As the distance from the MC to the superior border of the mandible is very important in adequate implant length selection, it has less significance and was greater variability (range 21.23- 12.30mm) may be due to bone resorption. Therefore, the inferior border of the body of the mandible seems to be a more predictable reference. In the vertical dimension, on average, the mandibular canal ran almost 1 cm above the inferior border of the body of the mandible in the molar region. Our results are in agreement with 2 cadaveric studies where the inferior alveolar nerve was found to be situated ~1 cm above the mandibular inferior border [22, 23].

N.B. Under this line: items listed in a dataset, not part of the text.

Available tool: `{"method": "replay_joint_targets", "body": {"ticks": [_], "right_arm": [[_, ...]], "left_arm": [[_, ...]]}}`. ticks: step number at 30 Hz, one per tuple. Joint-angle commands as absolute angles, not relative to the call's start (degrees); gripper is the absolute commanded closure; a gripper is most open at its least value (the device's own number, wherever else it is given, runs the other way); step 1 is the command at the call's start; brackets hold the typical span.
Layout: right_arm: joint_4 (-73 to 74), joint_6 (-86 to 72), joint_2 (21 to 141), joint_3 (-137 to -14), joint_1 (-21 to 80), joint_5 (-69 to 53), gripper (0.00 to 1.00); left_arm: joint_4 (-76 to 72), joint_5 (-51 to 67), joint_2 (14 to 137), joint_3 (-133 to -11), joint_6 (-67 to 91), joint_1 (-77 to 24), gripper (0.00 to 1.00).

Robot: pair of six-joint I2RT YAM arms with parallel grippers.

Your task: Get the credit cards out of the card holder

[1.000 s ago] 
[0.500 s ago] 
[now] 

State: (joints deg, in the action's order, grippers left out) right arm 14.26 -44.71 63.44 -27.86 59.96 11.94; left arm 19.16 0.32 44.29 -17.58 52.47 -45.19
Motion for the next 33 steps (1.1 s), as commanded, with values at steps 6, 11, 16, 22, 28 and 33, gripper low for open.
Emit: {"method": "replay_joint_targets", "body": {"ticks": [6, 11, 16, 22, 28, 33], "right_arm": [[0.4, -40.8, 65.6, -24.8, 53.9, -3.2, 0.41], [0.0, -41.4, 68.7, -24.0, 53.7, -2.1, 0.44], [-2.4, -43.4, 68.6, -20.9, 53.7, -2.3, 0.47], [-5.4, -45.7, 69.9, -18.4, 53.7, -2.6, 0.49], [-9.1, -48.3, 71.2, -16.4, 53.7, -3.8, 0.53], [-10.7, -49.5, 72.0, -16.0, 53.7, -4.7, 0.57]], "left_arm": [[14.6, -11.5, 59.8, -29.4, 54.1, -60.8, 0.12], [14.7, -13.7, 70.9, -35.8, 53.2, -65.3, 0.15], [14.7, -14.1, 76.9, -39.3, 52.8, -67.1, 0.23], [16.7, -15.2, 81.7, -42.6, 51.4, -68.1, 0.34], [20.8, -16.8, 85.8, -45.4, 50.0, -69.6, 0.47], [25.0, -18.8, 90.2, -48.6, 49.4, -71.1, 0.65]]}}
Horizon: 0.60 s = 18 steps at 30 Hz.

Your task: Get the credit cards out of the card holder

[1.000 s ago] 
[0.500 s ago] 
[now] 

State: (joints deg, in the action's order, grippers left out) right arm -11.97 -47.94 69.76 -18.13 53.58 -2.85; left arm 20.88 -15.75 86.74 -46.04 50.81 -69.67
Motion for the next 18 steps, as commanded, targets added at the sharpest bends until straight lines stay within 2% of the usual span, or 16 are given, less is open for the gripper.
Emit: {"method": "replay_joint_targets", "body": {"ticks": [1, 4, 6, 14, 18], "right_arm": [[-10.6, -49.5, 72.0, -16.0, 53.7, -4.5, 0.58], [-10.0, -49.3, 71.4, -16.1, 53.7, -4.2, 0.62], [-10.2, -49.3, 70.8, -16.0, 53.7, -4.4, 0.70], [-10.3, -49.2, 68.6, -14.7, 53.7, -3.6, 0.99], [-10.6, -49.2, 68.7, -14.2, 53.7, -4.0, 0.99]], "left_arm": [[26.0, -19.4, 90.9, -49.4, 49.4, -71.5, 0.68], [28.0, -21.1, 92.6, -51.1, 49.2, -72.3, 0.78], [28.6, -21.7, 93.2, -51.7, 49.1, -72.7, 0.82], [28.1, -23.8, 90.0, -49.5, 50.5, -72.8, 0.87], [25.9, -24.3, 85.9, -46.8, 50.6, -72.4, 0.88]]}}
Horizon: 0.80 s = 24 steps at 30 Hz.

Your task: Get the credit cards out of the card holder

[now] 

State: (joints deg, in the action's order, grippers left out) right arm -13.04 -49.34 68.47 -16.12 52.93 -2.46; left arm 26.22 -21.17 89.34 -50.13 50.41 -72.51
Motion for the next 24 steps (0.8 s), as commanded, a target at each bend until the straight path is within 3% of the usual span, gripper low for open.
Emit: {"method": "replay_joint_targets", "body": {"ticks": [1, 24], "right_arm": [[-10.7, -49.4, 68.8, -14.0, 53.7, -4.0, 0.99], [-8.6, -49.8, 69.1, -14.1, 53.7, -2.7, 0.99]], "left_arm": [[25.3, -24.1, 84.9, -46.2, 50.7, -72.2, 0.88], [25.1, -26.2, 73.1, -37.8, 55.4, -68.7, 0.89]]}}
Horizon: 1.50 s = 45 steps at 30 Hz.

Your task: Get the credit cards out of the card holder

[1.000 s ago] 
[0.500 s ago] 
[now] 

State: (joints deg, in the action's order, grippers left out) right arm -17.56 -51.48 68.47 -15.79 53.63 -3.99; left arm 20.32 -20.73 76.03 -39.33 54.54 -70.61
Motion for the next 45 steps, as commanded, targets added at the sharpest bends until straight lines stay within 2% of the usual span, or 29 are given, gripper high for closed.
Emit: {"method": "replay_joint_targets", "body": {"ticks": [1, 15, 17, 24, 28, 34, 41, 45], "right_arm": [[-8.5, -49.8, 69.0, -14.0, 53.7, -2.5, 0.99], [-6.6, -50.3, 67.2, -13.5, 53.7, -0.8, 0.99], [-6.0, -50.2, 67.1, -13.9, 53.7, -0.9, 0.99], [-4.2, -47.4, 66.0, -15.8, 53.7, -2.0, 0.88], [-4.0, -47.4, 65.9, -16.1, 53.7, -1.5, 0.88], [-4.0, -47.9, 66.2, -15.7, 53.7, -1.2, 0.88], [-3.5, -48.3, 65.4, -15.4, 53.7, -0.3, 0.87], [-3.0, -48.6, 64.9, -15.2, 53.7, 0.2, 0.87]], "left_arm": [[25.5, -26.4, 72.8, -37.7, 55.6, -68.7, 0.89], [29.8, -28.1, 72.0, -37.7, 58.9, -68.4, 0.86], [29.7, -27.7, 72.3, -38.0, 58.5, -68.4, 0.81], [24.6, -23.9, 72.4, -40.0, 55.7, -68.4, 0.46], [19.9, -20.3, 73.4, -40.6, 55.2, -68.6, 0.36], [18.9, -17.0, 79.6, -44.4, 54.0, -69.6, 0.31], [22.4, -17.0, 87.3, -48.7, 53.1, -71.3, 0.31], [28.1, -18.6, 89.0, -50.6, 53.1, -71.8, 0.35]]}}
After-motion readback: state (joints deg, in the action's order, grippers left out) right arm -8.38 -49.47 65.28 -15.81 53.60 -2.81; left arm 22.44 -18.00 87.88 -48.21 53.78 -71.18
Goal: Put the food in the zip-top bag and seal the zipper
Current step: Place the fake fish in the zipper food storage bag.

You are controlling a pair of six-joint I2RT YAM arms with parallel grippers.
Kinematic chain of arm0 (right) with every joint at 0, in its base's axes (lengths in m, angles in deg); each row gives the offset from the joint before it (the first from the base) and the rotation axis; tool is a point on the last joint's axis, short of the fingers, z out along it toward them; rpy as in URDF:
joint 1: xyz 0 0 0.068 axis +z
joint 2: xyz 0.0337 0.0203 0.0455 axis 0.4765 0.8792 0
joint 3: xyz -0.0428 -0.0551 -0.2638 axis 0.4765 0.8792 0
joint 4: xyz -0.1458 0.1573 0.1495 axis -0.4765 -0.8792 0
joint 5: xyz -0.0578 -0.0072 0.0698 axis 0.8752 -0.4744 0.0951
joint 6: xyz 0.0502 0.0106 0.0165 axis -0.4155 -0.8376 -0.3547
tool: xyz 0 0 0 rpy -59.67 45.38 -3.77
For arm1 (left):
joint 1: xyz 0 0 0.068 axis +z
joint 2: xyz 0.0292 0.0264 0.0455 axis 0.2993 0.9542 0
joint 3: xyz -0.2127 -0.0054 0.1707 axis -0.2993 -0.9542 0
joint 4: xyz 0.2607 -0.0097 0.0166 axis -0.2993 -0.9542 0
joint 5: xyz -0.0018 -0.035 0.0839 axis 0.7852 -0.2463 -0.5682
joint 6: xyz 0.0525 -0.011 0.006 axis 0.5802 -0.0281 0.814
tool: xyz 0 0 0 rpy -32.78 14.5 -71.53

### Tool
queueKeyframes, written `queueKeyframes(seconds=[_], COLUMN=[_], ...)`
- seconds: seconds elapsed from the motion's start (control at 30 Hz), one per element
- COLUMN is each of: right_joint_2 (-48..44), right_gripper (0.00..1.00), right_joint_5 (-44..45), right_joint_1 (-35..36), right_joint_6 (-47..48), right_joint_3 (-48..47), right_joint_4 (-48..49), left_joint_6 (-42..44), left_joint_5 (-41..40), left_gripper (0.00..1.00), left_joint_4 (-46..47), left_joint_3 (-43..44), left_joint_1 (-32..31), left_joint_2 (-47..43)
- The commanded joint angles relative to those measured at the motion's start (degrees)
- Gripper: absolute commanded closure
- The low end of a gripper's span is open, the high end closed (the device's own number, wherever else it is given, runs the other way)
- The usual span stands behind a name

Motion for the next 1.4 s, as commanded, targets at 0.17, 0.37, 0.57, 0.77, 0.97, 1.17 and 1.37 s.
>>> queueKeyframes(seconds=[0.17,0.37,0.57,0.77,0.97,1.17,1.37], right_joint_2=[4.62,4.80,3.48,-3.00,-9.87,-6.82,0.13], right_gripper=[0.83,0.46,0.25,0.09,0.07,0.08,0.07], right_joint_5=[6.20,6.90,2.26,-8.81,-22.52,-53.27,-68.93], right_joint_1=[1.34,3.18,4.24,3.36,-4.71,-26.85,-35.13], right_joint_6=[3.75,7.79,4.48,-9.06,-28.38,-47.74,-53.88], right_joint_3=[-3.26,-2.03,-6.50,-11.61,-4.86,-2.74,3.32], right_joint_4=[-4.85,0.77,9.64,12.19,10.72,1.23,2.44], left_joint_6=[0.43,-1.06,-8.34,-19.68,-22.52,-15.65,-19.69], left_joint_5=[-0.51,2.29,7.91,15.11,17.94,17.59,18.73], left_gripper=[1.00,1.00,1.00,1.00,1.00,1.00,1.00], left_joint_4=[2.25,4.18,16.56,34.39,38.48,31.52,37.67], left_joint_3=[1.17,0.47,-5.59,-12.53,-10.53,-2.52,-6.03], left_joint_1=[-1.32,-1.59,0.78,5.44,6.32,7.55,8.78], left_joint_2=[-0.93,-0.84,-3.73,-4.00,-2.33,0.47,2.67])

The mean distances between the upper border of the mental foramen and the inferior border of the mandible was 15.72 mm. This is in accordance with earlier study reporting 14.7and 14.61 mm [24]. The 1 mm difference may result from different reference points at MF.

The present study reported a strong correlation between the vertical position of the mental foramen from the inferior border of mandible and vertical length of the mandible at the premolar region; the higher the vertical length, the higher the location of the mental foramen.